Il Registro del titolare effettivo, un vero progresso

Con l’istituzione del Registro del titolare effettivo arrivano nuovi adempimenti per le imprese, ma migliora la trasparenza e si intensifica la lotta alla corruzione.

Ci sono voluti anni, ma alla fine anche l’Italia ce l’ha fatta ad avere il proprio Registro dei titolari effettivi, come stabilito ben 15 anni fa dal Decreto Legislativo 231/07 – poi modificato nel 2017 e nel 2019, di seguito al recepimento della IV e V Direttiva europea in materia di antiriciclaggio.

Lo scorso marzo, infatti, il Ministero dell’Economia e delle Finanze ha emanato il D.M. 55/2022, pubblicato in Gazzetta Ufficiale a fine maggio (GU 121 del 25/05/2022), per regolare le disposizioni relative alla titolarità effettiva delle imprese.

Ufficialmente, il Decreto riporta “il regolamento recante disposizioni in materia di comunicazione, accesso e consultazione dei dati e delle informazioni relativi alla titolarità effettiva di imprese dotate di personalità giuridica, di persone giuridiche private, di trust produttivi di effetti giuridici rilevanti ai fini fiscali e di istituti giuridici affini al trust”.

Dunque, un nuovo tassello nello scacchiere di una seria problematica, affrontata anche a livello centrale con le varie normative europee, nella prevenzione dell’uso del sistema finanziario per fini di riciclaggio o finanziamento del terrorismo. Al D.M. segue un ulteriore decreto MiSE-MEF che individua voci e importi di segreteria, con altre specifiche tecniche. È giunto pertanto il momento in cui società semplici e di capitali, così come i trust, dovranno adeguarsi alle disposizioni normative. Procediamo allora per gradi, individuando le motivazioni e l’utilità di questo strumento, ancor prima che gli obblighi.

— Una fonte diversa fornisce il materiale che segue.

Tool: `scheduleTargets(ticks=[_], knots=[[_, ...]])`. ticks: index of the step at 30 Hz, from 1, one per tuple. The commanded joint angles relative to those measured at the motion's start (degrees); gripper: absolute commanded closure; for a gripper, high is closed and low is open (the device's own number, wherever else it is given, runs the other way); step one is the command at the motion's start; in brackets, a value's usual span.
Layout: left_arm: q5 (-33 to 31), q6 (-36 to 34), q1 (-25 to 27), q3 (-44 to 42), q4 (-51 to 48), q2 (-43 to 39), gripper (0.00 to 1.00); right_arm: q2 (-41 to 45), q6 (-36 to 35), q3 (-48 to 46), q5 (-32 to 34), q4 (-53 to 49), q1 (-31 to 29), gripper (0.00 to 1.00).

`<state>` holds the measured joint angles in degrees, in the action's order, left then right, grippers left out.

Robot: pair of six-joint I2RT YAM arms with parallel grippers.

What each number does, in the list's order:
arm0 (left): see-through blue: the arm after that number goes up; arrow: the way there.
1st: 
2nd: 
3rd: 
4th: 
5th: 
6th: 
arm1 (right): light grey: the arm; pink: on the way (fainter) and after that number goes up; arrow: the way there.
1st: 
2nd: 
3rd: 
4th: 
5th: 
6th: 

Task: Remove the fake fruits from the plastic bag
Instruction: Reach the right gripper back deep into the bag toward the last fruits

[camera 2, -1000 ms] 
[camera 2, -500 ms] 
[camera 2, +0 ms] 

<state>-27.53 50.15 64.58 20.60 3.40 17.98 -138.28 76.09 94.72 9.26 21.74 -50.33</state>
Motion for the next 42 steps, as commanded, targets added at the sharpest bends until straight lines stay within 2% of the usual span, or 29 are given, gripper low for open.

Il titolare effettivo: definizioni e criteri

La definizione di titolare effettivo ha subito diverse interpretazioni nel corso degli anni e, quella più recente, fa riferimento alla normativa antiriciclaggio del 2019, secondo cui è tale la persona fisica per conto della quale è realizzata un’operazione o un’attività. Quindi, nel caso delle società (entità giuridiche) il titolare effettivo è rappresentato da una o più persone fisiche che possiedono l’entità e risultano, quindi, i beneficiari. Secondo la normativa antiriciclaggio, l’individuazione di queste persone è fondamentale e, in mancanza, si potrebbero delineare seri profili di rischio perché, dietro, potrebbero nascondersi situazioni particolarmente gravi.

Tutte le entità giuridiche sono obbligate, secondo il recente decreto, alla comunicazione del titolare effettivo, con specifiche eccezioni che riguardano imprese individuali, liberi professionisti, procedure fallimentari ed eredità giacenti.Per poter individuare il titolare effettivo, da un punto di vista pratico, si ricorre a tre diversi metodi di controllo.

Il primo criterio si basa sull’analisi della percentuale, con riferimento all’assetto proprietario. Tutti coloro che detengono una partecipazione superiore al 25% del capitale societario verranno definiti titolari effettivi (ultimate beneficial owner). Nel caso in cui la quota minima (un quarto del totale) sia controllata da un’altra entità giuridica, non fisica, sarà poi necessario capire chi si cela dietro, risalendo la scala delle quote di proprietà.

Il secondo criterio per l’individuazione del titolare effettivo fa riferimento al controllo. Va allora posta l’attenzione sulla figura predominante, ovvero colui (colei o coloro) che, detenendo la maggioranza dei voti o controllando i vincoli contrattuali, riesce ad esercitare il controllo, influenzando le decisioni di tutti i componenti e detentori del capitale sociale. Ci sono infatti casi in cui non è possibile arrivare al titolare effettivo attraverso l’asset societario, per cui è necessario un approccio più empirico e pratico.

Recentemente, poi, è stato fatto un ulteriore passo in avanti per superare l’impasse di un eventuale fallimento dei due sopraindicati metodi, optando per l’utilizzo del cosiddetto criterio residuale. Qualora, infatti, non sia possibile individuare l’ultimate beneficial owner attraverso l’analisi delle quote o del controllo effettivo, sarà possibile utilizzare la via del management, indicando come titolare effettivo colui che detiene i poteri di amministrazione o di direzione della società.